The RTX A4000 has compute capability 8.6.

Now the question is whether the card which you are using is indeed an RTX 4000 or an RTX A4000. If there is a mismatch between the card and the api output, I would suggest filing a bug.

antun · March 11, 2025, 5:51pm

Can you tell me where you got those values from exactly? The only RTX 4000 I see listed on the capabilities page is the Quadro RTX 4000, but that has a compute capability of 7.5:

The GPU itself has Model: PG190A on the back, and if I search for that in Google, it returns the RTX A4000 page: RTX A4000 Graphics Card | NVIDIA (Although I don’t see anywhere on that page that it lists the model number.)
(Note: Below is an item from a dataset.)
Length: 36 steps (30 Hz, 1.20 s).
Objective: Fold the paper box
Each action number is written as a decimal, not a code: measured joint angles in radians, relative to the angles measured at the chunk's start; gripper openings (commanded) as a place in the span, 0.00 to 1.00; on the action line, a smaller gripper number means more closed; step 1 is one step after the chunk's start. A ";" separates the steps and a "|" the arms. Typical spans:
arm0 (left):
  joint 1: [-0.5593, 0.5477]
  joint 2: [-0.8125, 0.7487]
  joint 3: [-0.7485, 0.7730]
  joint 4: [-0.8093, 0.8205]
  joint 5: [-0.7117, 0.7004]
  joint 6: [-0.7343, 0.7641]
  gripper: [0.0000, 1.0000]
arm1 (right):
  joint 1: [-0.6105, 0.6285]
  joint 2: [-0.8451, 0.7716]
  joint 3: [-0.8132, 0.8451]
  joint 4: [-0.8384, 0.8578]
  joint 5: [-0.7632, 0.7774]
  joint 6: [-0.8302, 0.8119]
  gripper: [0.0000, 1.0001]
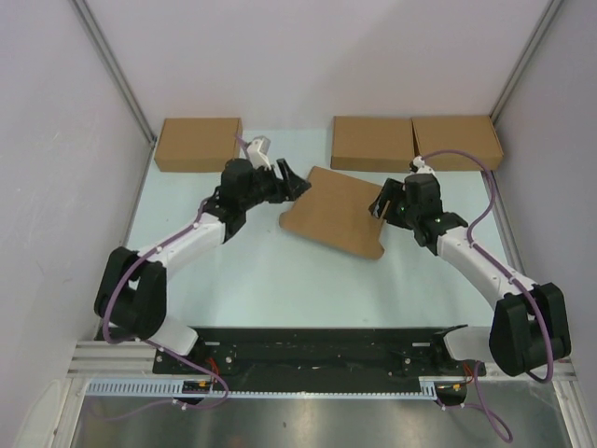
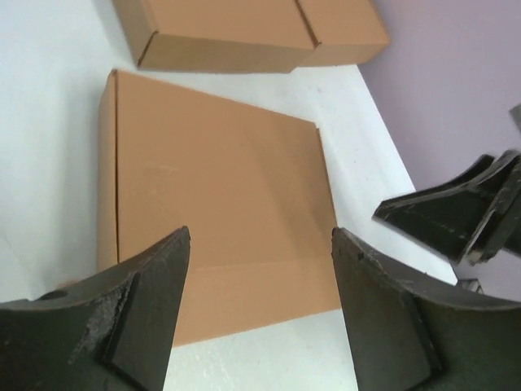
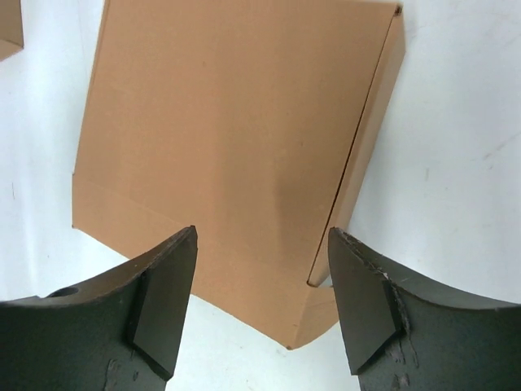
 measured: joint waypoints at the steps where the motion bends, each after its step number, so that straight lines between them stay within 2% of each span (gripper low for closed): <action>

striker159 · March 11, 2025, 6:01pm

Sorry I did not copy the full name.
I am talking about this card NVIDIA RTX 4000 Ada Generation NVIDIA RTX 4000 Ada Generation Graphics Card

rs277 · March 11, 2025, 6:05pm

The model number is listed as “PG190 SKU 510” here.

striker159 · March 11, 2025, 6:05pm

This ebay offer suggests that PG190A is indeed the RTX 4000 Ada GPU.

antun · March 11, 2025, 6:09pm

Thanks, is there an official location where the compute capability is listed? The datasheet doesn’t mention it, and the Nvidia page on cuda compute capability doesn’t explicitly list the RTX A4000 Ada Generation.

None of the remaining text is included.